A fare la differenza sono stati due documenti presentati oggi da Papa Francesco al Sacro Collegio, che esprimevano la volontà papale di escludere l’ex sostituto dalla scelta del futuro pontefice. Nonostante «Il Tempo» avesse anticipato la notizia, il direttore della Sala Stampa della Santa Sede, Matteo Bruni, ha dichiarato durante il briefing con i giornalisti che non c’era stata «alcuna deliberazione» in merito.

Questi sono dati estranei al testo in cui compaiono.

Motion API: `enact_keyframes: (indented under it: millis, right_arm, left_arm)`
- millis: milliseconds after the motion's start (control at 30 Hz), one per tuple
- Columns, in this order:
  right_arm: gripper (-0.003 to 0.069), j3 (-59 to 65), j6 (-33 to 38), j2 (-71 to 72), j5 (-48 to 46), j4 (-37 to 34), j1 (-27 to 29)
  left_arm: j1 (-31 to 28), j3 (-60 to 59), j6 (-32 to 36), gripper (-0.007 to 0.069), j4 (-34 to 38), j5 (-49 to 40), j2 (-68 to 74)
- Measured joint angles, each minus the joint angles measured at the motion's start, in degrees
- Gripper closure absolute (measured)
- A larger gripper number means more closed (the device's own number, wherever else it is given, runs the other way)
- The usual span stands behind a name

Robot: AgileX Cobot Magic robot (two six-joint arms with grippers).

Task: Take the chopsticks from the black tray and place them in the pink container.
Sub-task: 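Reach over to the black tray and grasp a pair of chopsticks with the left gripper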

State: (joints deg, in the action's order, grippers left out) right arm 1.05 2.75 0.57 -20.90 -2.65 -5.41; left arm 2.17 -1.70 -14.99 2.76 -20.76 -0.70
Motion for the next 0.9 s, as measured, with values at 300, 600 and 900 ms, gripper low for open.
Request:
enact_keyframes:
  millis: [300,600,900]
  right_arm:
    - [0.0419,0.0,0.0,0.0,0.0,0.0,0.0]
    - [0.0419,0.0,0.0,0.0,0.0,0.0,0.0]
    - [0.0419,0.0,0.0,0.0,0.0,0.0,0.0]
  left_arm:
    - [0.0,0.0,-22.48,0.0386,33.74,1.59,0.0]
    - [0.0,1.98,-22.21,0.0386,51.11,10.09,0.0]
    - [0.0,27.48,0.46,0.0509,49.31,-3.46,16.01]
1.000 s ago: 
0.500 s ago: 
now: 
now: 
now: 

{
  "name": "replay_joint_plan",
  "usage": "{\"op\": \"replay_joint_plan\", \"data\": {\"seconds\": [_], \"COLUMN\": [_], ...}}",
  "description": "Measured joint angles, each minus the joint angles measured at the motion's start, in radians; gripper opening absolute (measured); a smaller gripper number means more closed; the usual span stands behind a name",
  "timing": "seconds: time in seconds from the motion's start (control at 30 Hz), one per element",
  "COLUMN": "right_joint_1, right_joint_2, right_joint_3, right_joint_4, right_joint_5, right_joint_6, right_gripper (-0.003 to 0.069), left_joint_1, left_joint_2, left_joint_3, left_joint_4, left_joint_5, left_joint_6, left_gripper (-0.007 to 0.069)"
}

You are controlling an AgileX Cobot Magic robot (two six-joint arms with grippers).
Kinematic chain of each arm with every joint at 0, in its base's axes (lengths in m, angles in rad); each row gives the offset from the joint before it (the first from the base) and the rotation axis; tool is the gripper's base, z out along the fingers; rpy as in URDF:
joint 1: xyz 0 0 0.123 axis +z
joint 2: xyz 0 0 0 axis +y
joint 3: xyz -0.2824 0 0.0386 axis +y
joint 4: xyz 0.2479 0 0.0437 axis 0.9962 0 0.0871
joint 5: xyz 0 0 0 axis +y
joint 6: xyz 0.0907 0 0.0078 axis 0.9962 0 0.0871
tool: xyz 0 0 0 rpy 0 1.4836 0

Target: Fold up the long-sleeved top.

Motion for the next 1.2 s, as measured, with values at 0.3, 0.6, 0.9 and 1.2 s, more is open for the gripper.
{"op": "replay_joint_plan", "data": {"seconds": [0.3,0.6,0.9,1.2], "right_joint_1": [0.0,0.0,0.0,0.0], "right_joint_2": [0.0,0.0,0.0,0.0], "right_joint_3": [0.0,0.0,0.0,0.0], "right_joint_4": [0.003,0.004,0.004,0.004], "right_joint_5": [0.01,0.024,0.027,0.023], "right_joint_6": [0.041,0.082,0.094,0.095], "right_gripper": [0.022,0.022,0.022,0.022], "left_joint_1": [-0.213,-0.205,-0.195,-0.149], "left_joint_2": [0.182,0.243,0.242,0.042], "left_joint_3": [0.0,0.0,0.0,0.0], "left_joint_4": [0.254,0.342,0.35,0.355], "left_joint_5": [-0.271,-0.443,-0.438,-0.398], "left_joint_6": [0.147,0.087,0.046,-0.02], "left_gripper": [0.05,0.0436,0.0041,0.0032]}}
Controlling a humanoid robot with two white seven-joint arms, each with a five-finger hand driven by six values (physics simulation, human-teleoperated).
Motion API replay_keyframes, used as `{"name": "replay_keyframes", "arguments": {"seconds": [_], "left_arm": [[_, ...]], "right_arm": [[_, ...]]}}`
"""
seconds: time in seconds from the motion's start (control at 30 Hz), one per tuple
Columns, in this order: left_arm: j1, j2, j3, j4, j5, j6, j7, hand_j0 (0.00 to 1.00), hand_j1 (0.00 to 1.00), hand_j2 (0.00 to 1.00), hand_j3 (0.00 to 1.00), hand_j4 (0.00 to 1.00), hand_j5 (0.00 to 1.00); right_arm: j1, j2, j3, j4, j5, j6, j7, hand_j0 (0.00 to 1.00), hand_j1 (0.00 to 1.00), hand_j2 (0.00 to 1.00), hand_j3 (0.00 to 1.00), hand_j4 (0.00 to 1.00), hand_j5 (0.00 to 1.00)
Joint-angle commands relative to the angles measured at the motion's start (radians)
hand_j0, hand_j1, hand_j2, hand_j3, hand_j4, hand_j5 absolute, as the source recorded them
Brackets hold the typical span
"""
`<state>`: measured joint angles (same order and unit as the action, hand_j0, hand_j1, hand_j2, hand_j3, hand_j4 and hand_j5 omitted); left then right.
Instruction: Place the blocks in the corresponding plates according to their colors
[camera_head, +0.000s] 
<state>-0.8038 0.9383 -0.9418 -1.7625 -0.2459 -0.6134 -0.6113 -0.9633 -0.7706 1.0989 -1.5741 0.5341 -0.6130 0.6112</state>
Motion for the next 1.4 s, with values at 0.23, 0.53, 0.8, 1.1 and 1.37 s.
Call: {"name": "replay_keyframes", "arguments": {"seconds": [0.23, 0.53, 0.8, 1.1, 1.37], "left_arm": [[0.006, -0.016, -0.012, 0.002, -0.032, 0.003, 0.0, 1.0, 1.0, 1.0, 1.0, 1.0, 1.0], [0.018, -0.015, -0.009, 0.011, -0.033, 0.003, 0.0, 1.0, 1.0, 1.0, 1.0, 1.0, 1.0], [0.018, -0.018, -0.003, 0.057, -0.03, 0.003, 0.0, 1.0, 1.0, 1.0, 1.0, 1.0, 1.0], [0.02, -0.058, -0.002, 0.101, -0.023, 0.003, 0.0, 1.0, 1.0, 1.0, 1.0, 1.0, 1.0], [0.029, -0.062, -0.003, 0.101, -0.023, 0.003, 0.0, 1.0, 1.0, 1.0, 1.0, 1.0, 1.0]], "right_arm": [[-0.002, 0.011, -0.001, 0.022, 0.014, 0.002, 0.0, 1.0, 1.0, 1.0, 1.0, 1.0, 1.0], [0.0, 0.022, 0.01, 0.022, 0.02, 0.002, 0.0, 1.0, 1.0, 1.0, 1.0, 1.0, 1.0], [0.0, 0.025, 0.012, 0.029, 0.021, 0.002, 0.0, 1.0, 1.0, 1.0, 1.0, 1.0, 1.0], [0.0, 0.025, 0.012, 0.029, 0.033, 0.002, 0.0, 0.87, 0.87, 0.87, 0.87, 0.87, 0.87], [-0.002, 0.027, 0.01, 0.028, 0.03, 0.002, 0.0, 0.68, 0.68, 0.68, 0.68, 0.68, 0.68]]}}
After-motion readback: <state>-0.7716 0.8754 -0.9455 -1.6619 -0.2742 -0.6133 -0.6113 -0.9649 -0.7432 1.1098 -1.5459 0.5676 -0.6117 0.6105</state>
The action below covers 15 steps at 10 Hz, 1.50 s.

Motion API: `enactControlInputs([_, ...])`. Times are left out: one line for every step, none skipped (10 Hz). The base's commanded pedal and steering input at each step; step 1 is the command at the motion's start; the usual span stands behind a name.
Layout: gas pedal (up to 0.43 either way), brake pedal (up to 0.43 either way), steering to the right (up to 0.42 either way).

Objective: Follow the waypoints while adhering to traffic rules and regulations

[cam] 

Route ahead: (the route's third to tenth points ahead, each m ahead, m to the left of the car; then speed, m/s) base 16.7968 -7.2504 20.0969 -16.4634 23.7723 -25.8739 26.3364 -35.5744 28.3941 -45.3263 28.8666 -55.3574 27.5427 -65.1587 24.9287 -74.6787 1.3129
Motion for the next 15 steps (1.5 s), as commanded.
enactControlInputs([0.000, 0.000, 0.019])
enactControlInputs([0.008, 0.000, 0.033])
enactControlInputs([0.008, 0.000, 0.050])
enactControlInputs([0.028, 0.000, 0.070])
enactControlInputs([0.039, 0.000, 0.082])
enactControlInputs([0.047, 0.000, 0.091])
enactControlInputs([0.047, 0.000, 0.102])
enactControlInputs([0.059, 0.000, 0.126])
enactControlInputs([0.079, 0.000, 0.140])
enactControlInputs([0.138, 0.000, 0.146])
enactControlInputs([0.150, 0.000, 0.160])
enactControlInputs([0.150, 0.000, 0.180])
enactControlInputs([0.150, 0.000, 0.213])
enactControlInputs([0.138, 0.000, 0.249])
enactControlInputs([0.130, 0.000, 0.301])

Alla fine, però, è stato lo stesso Becciu a fare un passo indietro, agendo per il bene dell’unità della Chiesa.
Nel corso della congregazione, un cardinale ha sollevato una voce di dissenso riguardo alle modalità con cui sono stati resi pubblici i documenti che hanno di fatto messo fuori gioco Angelo Becciu. La sua esclusione promette di inasprire ulteriormente il clima in vista dell’apertura del conclave, prevista per il 7 maggio.